# worthing aquatics



## white (May 16, 2009)

Anyone been? just wandering if it's worth a visit?


----------



## Queenfreak (Oct 12, 2010)

When i visited it was quite an eye opener. The reptiles were badly housed, most looked sick and the assistant knew nothing. It was also filthy.


----------



## 53bird (Sep 30, 2009)

i wouldnt travel to there if it was me, if your looking for a good shop try emsworth aquatics and reptiles they buy quite a few of there stock from the hamm shows, sometimes they have some intresting reps not normaly seen :2thumb: 
and i think there is another up the road (10 - 20 mins) called southcoast exotics which is ment to be quite good


----------



## spottymint (Oct 3, 2010)

I have been there, pop in sometimes when down that way.

But wouldn't go out of my way to visit it, used to be fish only, but converted over maybe last year.

went for live food last time, didn't see any.


----------



## weemanelite (Jul 28, 2010)

I bought my Leos there and they were in great condition! I haven't been there for a while but my mate is there all the time. Apparently, they have taken on a load of reptiles from someone that could no longer look after them. 

They have always been pretty good when I've been there. Have to say there are some good shops in the region that are well worth a trip round.


----------



## white (May 16, 2009)

53bird said:


> i wouldnt travel to there if it was me, if your looking for a good shop try emsworth aquatics and reptiles they buy quite a few of there stock from the hamm shows, sometimes they have some intresting reps not normaly seen :2thumb:
> and i think there is another up the road (10 - 20 mins) called southcoast exotics which is ment to be quite good


does emsworth have a website?


----------



## 53bird (Sep 30, 2009)

no they dont have a website, but here are there details Pet Shops in Emsworth - Yell.com business results


----------



## white (May 16, 2009)

both about an hour away which is a bit too far just a visit.


----------



## 53bird (Sep 30, 2009)

they are a good visit though :lol2:


----------



## white (May 16, 2009)

do they have a good livestock list or just the usual i.e corns,beardies and leos.


----------



## 53bird (Sep 30, 2009)

they usally have differant types of chams, moniters, geckos water dragens, inverts etc, they always seem very busy and i have never seen a stock list.
they breed alot of differant types of snakes too.,


----------



## white (May 16, 2009)

got 3 aborreal vivs to fill,so might phone to see what chameleons and other suitable lizards they have.


----------



## 53bird (Sep 30, 2009)

good luck and keep us posted with what you think or get :2thumb:


----------



## white (May 16, 2009)

thanks,i've noticed you have a few interesting gecko species.


----------



## samurai (Sep 9, 2009)

Emsworth is a lovely shop and they have a small DWA section which is always nice to look at.
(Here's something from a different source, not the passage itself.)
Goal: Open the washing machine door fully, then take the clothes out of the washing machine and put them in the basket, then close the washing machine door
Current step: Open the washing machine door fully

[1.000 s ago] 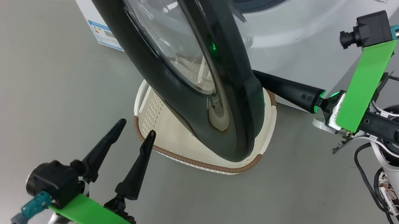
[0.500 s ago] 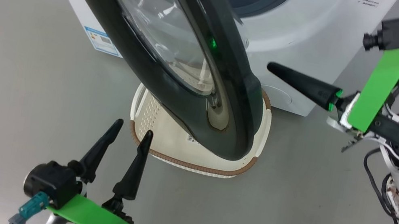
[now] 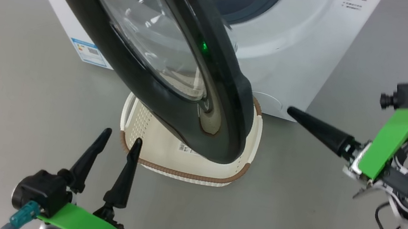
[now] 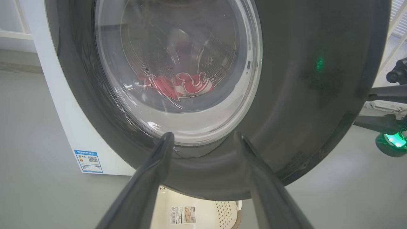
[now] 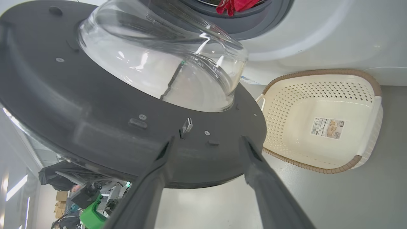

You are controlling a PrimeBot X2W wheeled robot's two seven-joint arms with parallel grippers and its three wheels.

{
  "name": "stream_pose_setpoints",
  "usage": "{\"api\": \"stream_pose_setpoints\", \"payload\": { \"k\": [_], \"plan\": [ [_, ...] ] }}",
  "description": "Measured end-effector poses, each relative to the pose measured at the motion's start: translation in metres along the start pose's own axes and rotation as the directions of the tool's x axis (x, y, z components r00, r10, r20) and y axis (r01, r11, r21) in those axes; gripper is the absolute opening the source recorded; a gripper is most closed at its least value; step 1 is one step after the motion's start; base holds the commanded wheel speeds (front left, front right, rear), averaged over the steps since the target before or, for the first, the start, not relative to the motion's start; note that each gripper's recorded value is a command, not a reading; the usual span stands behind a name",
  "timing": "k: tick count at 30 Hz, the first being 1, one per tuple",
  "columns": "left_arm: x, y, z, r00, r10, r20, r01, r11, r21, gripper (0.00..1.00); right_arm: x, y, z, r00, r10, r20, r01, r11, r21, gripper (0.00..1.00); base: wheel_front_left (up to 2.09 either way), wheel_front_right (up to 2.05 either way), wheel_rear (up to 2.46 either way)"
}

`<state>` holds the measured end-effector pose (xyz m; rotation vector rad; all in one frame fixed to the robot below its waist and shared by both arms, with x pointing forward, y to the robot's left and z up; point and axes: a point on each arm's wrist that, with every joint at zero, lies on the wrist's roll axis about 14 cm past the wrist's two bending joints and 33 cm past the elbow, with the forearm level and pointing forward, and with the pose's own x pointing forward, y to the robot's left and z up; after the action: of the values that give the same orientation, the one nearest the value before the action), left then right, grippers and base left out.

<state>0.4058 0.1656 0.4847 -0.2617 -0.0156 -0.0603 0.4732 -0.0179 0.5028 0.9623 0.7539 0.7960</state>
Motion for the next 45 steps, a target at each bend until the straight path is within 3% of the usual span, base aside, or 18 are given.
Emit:
{"api": "stream_pose_setpoints", "payload": {
  "k": [11, 22, 27, 35, 45],
  "plan": [
    [0.001, 0.0, 0.0, 1.0, -0.005, 0.001, 0.005, 1.0, 0.0, 1.0, -0.036, -0.039, -0.02, 0.989, -0.11, 0.095, 0.102, 0.991, 0.083, 1.0, 0.0, 0.0, 0.0],
    [0.001, -0.003, -0.004, 1.0, -0.012, -0.007, 0.012, 1.0, -0.001, 1.0, -0.069, -0.068, -0.032, 0.95, -0.23, 0.21, 0.222, 0.973, 0.064, 1.0, 0.0, 0.0, 0.0],
    [0.0, -0.004, -0.008, 1.0, -0.016, -0.019, 0.016, 1.0, -0.003, 1.0, -0.085, -0.083, -0.036, 0.919, -0.292, 0.264, 0.301, 0.954, 0.006, 1.0, 0.0, 0.0, 0.0],
    [0.0, -0.003, -0.009, 1.0, -0.012, -0.022, 0.012, 1.0, 0.002, 1.0, -0.1, -0.102, -0.047, 0.876, -0.347, 0.335, 0.415, 0.895, -0.16, 1.0, 0.0, 0.0, 0.0],
    [-0.002, -0.002, -0.006, 1.0, -0.007, -0.016, 0.007, 1.0, 0.002, 1.0, -0.109, -0.101, -0.048, 0.846, -0.297, 0.442, 0.458, 0.83, -0.318, 1.0, 0.0, 0.0, 0.0]
  ]
}}
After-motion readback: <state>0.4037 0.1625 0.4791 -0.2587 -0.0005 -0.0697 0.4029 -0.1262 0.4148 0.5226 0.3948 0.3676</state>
When i went last they had blue alligator lizards which were stunning! Its also close to Southcoast and Grange reptiles so you can do all 3 in the same trip, about 15 mins apart 

ROYALMORPHSFORSALE - Contact Us Emsworth
Southcoast Exotics, Reptiles & Amphibians, Ferplast Vivariums & A wide range of Reptile Equipment. Southcoast
Grange Reptiles - Welcome to Grange Reptiles Grange reptiles

Worthing aquatics used to be nice when they first got reptiles but it has slipped unfortunatley so i wouldn't go out of your way to go there, its only 5 mins from me and i choose to travel for an hour to the above shops and sometimes animal magic in littlehampton or beyond atlantis which has a small selection but they always looked well kept


----------



## 53bird (Sep 30, 2009)

white said:


> thanks,i've noticed you have a few interesting gecko species.


i have a few :whistling2:



samurai said:


> Emsworth is a lovely shop and they have a small DWA section which is always nice to look at. When i went last they had blue alligator lizards which were stunning! Its also close to Southcoast and Grange reptiles so you can do all 3 in the same trip, about 15 mins apart
> 
> ROYALMORPHSFORSALE - Contact Us Emsworth
> Southcoast Exotics, Reptiles & Amphibians, Ferplast Vivariums & A wide range of Reptile Equipment. Southcoast
> ...


i think i may have to pop over there at the weekend for a look as i didnt see those last time i went in :2thumb:


----------



## white (May 16, 2009)

might go tomorrow if they have anything interesting.


----------



## shinobi1 (Mar 14, 2011)

samurai said:


> Emsworth is a lovely shop and they have a small DWA section which is always nice to look at. When i went last they had blue alligator lizards which were stunning! Its also close to Southcoast and Grange reptiles so you can do all 3 in the same trip, about 15 mins apart
> 
> ROYALMORPHSFORSALE - Contact Us Emsworth
> Southcoast Exotics, Reptiles & Amphibians, Ferplast Vivariums & A wide range of Reptile Equipment. Southcoast
> ...


 I live 5 mins away too :lol2: i would head over to animal magic in littlehampton tbh :2thumb:


----------



## white (May 16, 2009)

shinobi1 said:


> I live 5 mins away too :lol2: i would head over to animal magic in littlehampton tbh :2thumb:


what are they lik


----------



## shinobi1 (Mar 14, 2011)

They have much wider range than worthing aquatics and seem in better condition too :2thumb: you pretty much have to go past the door so might be worth a look and see what you think .


----------



## white (May 16, 2009)

shinobi1 said:


> They have much wider range than worthing aquatics and seem in better condition too :2thumb: you pretty much have to go past the door so might be worth a look and see what you think .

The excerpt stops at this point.